Required work:
Lines where the string "cartoon" appears are to be copied from the entries below.

Stored records:
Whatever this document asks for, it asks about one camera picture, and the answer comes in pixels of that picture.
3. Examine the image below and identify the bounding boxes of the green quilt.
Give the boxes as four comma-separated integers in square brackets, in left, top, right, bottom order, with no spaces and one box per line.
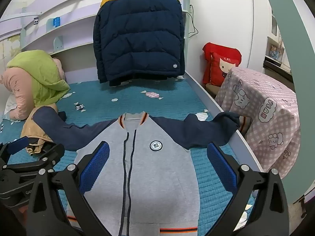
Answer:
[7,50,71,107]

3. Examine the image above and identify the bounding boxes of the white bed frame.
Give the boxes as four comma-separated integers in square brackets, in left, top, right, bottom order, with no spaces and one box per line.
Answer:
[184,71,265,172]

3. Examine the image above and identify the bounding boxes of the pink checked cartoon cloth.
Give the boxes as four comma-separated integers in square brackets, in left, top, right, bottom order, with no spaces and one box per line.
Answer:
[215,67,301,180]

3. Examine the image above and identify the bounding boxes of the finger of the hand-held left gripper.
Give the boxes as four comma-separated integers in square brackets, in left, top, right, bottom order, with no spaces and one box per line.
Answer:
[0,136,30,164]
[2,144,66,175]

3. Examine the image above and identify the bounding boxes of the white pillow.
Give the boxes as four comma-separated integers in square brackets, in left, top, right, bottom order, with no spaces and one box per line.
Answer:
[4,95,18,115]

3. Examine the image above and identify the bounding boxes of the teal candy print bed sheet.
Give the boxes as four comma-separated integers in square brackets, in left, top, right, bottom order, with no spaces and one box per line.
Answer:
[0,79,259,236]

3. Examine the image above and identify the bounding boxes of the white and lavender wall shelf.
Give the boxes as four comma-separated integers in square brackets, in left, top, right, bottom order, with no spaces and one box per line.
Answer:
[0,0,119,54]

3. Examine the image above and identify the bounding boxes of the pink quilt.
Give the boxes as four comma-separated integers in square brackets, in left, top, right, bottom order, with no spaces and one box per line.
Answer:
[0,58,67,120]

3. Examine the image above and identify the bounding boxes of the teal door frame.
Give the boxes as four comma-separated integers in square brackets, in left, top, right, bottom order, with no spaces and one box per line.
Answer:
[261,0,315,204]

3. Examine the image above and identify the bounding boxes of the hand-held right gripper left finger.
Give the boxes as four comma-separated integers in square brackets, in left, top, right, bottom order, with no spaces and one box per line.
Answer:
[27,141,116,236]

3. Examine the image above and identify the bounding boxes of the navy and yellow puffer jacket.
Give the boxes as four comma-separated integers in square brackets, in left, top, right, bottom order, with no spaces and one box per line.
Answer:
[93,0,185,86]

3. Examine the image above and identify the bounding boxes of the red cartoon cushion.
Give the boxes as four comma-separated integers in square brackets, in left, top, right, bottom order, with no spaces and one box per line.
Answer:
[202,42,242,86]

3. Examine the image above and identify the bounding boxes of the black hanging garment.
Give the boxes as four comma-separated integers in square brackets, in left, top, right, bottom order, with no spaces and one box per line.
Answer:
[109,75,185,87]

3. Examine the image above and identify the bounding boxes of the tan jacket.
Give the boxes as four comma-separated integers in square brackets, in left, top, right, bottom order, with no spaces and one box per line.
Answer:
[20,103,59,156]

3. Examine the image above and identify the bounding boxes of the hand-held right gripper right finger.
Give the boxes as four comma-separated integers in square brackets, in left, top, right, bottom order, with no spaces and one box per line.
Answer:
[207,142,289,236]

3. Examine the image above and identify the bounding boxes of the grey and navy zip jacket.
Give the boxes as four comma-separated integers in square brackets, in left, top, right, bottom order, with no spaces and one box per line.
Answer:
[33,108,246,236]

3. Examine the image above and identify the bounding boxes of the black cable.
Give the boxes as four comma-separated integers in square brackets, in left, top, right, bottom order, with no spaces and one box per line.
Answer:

Result of the task:
3. Examine the image above and identify the bounding boxes of the pink checked cartoon cloth.
3. Examine the image above and identify the bounding boxes of the red cartoon cushion.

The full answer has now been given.